There was still one big thing she didn’t understand, though, and when Joyce returned from Albany the following afternoon, full of anger at the senate Republicans who were paralyzing the state government (Ray, alas, no longer being around to rag Joyce about the Democrats’ own role in the paralysis), Patty was waiting in the kitchen with a question for her. She asked it as soon as Joyce had taken off her raincoat: “Why did you never go to any of my basketball games?”

“You’re right,” Joyce said immediately, as if she’d been expecting the question for thirty years. “You’re right, you’re right, you’re right. I should have gone to more of your games.”

“So why didn’t you?”

Joyce reflected for a moment. “I can’t really explain it,” she said, “except to say that we had so many things going on, we couldn’t get to everything. We made mistakes as parents. You’ve probably made some yourself now. You can probably understand how confused everything gets, and how busy. What a struggle it is to get to everything.”

“Here’s the thing, though,” Patty said. “You did have time for other things. It was specifically my games that you weren’t going to. And I’m not talking about every game, I’m talking about any games.”

“Oh, why are you bringing this up now?

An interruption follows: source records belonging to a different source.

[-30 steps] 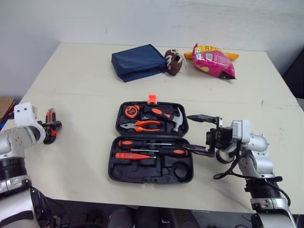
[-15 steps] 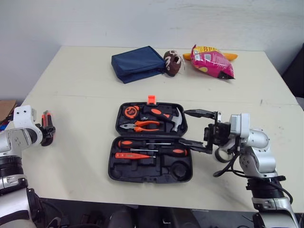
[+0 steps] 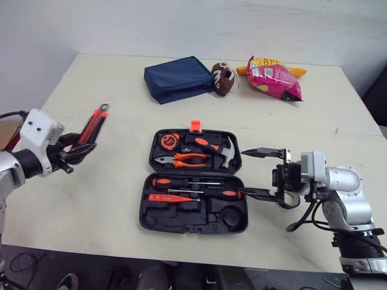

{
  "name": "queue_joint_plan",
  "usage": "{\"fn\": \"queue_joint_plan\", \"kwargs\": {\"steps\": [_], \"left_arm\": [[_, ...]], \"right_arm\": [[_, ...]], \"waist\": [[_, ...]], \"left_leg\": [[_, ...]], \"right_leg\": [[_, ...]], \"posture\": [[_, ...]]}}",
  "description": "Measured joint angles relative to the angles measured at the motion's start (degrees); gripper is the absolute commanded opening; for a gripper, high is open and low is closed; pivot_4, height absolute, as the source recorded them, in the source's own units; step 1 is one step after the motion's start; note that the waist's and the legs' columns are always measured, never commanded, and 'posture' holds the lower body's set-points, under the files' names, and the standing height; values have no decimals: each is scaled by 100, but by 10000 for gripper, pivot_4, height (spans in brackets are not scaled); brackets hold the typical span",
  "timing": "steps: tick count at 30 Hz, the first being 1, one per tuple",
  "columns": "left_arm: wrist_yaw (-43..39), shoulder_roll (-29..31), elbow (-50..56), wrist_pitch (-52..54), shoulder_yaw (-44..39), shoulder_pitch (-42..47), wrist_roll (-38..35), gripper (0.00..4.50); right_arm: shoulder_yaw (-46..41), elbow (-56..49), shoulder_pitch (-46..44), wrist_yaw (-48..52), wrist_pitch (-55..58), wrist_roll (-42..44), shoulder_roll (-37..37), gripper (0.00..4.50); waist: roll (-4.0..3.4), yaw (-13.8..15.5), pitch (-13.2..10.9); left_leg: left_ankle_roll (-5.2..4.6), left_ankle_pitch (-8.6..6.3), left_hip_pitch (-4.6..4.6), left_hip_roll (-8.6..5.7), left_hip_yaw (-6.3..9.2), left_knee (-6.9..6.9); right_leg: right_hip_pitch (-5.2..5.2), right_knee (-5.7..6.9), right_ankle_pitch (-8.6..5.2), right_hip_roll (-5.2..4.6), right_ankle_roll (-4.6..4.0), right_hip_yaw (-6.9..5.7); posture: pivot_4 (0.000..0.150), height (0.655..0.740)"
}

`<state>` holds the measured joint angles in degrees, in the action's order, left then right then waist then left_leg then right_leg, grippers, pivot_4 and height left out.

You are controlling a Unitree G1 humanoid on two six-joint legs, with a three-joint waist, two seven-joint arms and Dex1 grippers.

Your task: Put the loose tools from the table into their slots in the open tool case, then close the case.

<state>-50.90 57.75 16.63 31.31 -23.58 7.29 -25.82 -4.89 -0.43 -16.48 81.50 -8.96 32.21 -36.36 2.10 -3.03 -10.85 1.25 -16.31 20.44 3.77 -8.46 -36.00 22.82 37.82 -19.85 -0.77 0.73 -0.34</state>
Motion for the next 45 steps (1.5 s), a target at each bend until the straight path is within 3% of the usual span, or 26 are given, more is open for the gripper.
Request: {"fn": "queue_joint_plan", "kwargs": {"steps": [3, 6, 15, 18, 26, 37, 45], "left_arm": [[-939, 325, 856, -407, 925, 30, -75, 15168], [-1306, 395, 1552, -400, 1781, 500, -95, 15168], [-1335, 158, 2108, 1198, 4294, 2165, 496, 15168], [-1234, 147, 2249, 1228, 4809, 1955, 917, 15168], [-899, -125, 2362, 1277, 5272, 2036, 1640, 15168], [-1045, -94, 2281, 1440, 4858, 1842, 1354, 15168], [-1291, 48, 2087, 1496, 4705, 2161, 1283, 15168]], "right_arm": [[-53, 215, 81, 206, -90, -3, -127, 45000], [-68, 229, 147, 269, -91, -3, -192, 45000], [-343, -417, 1025, 277, 158, 143, -609, 45000], [-564, -607, 1436, 261, 160, 217, -638, 45000], [-702, -810, 1765, 144, 156, 239, -647, 45000], [-790, -999, 2055, 30, 156, 268, -646, 45000], [-891, -979, 2045, 78, 121, 298, -628, 45000]], "waist": [[0, -3, -2], [-4, -4, -3], [-6, -12, -5], [-7, -25, -5], [-11, 68, 1], [-22, 109, 9], [-17, 135, 5]], "left_leg": [[-3, -1, 0, 2, 0, -4], [-6, 1, -3, 1, -1, -7], [-6, 8, -3, -1, 0, -13], [-6, 8, -7, 0, -3, -13], [-50, -1, -31, -15, 2, -23], [-47, 1, -27, -11, 2, -23], [-42, 4, -21, -12, 2, -24]], "right_leg": [[0, 2, -1, 9, -2, 4], [-3, 6, 0, 17, 0, 15], [-4, 11, -1, 37, 21, 43], [-5, 11, -6, 39, 31, 51], [-43, 3, 1, 20, 43, 50], [-34, 10, 1, 26, 42, 49], [-32, 6, 1, 25, 41, 48]], "posture": [[1500, 7400], [1500, 7400], [1500, 7400], [1500, 7400], [1500, 7400], [1500, 7400], [1500, 7400]]}}
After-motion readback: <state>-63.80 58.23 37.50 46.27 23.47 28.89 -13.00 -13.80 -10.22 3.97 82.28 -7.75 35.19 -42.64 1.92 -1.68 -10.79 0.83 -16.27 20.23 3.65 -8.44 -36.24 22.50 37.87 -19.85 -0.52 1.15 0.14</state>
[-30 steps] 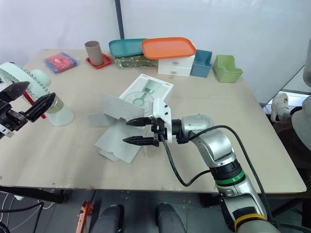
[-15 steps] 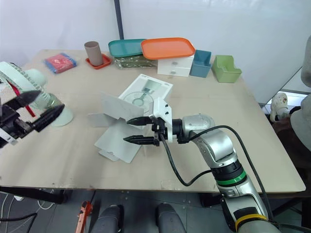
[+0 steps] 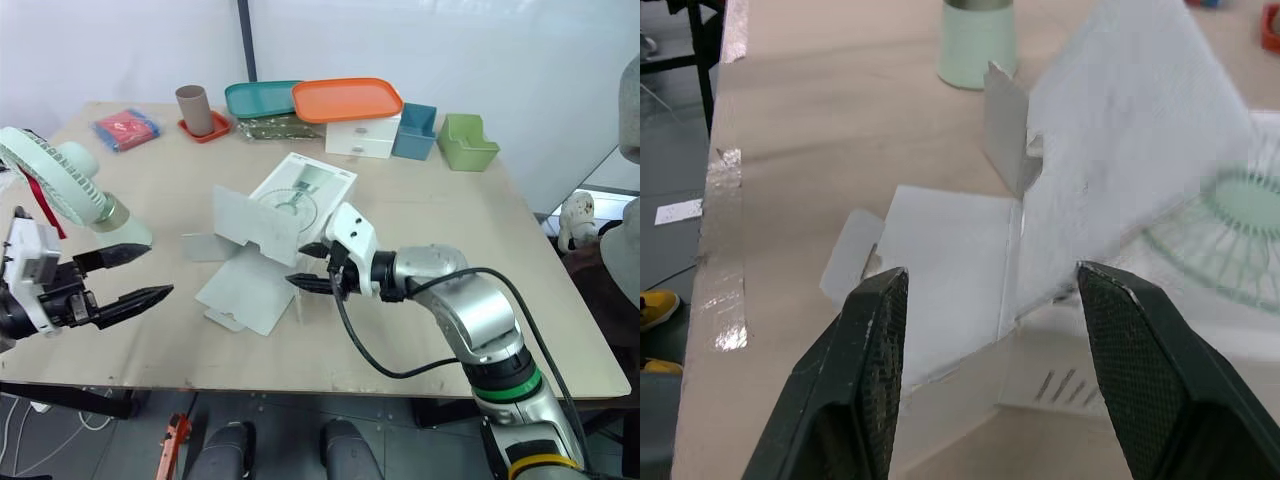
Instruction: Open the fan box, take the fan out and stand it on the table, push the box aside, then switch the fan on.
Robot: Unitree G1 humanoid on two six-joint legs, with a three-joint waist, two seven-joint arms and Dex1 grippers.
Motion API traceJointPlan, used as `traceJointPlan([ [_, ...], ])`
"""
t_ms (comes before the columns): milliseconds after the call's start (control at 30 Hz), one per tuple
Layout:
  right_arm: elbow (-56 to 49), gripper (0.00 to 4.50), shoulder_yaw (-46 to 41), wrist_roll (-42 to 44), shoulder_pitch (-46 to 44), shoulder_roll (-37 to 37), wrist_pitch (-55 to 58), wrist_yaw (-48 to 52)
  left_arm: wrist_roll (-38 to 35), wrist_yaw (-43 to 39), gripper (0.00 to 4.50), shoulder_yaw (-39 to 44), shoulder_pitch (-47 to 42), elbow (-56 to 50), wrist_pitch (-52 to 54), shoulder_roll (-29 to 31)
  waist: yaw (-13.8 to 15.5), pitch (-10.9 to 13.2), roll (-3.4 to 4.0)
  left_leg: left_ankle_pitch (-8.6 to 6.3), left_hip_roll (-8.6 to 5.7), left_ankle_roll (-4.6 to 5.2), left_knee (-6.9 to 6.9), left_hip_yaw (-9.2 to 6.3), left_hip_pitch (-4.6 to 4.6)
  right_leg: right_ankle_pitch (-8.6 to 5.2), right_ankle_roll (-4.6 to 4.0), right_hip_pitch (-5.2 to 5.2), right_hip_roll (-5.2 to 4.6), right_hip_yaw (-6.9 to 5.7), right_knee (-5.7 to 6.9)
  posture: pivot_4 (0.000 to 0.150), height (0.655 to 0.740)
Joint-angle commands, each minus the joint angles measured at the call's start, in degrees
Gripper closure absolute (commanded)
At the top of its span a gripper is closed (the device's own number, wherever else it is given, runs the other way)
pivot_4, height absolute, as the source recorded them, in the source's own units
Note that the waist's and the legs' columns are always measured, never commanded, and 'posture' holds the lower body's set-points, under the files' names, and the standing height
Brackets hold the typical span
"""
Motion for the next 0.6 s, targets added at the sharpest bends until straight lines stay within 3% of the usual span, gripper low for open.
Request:
traceJointPlan([
  [33,-4.9,1.78,-2.9,0.5,-1.8,-0.8,7.0,-5.2,0.7,-1.5,0.03,-2.1,-2.0,0.9,-2.2,0.2,-0.1,0.0,0.00,0.00,0.00,0.00,0.01,0.03,-0.02,0.01,-0.02,-0.03,0.00,0.03,0.00,0.150,0.7400],
  [333,-12.3,1.78,-9.5,9.1,-2.9,-0.7,23.6,-9.7,2.8,-4.2,0.03,-6.3,-1.0,0.9,-5.9,-0.4,-0.1,0.0,0.02,0.00,0.03,0.01,0.00,0.12,-0.01,0.05,0.08,-0.05,0.00,0.07,0.00,0.150,0.7400],
  [600,-13.0,1.78,-9.4,11.3,-4.4,1.4,29.1,-13.9,8.4,-7.5,0.03,-9.9,-2.4,5.8,-11.8,0.2,0.0,0.0,0.03,0.00,0.11,0.01,0.01,0.14,0.01,0.00,-0.09,-0.05,0.09,0.09,0.00,0.150,0.7400],
])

I said I was sorry I made a mistake.”

“I’m not blaming you,” Patty said. “I’m asking because I was really good at basketball. I was really, really good. I’ve probably made more mistakes as a mother than you did, so this is not a criticism. I’m just thinking, it would have made you happy to see how good I was. To see how talented I was. It would have made you feel good about yourself.”

Joyce looked away. “I suppose I was never one for sports.”

“But you went to Edgar’s fencing meets.”

“Not many.”

“More than you went to my games. And it’s not like you liked fencing so much. And it’s not like Edgar was any good.”

Joyce, whose self-control was ordinarily perfect, went to the refrigerator and took out a bottle of white wine that Patty had nearly killed the night before. She poured the remainder in a juice glass, drank half of it, laughed at herself, and drank the other half.

“I don’t know why your sisters aren’t doing better,” she said, in an apparent non sequitur. “But Abigail said an interesting thing to me once. A terrible thing, which still tears me up. I shouldn’t tell you, but somehow I trust you not to talk about these things. Abigail was very . . . inebriated. This was a long time ago, when she was still trying to be a stage actress. There was an excellent role that she’d thought she was going to be cast in, but hadn’t been. And I tried to encourage her, and tell her I believed in her talents, and she just had to keep trying. And she said the most terrible thing to me. She said that I was the reason she’d failed. I who had been nothing, nothing, nothing but supportive. But that’s what she said.”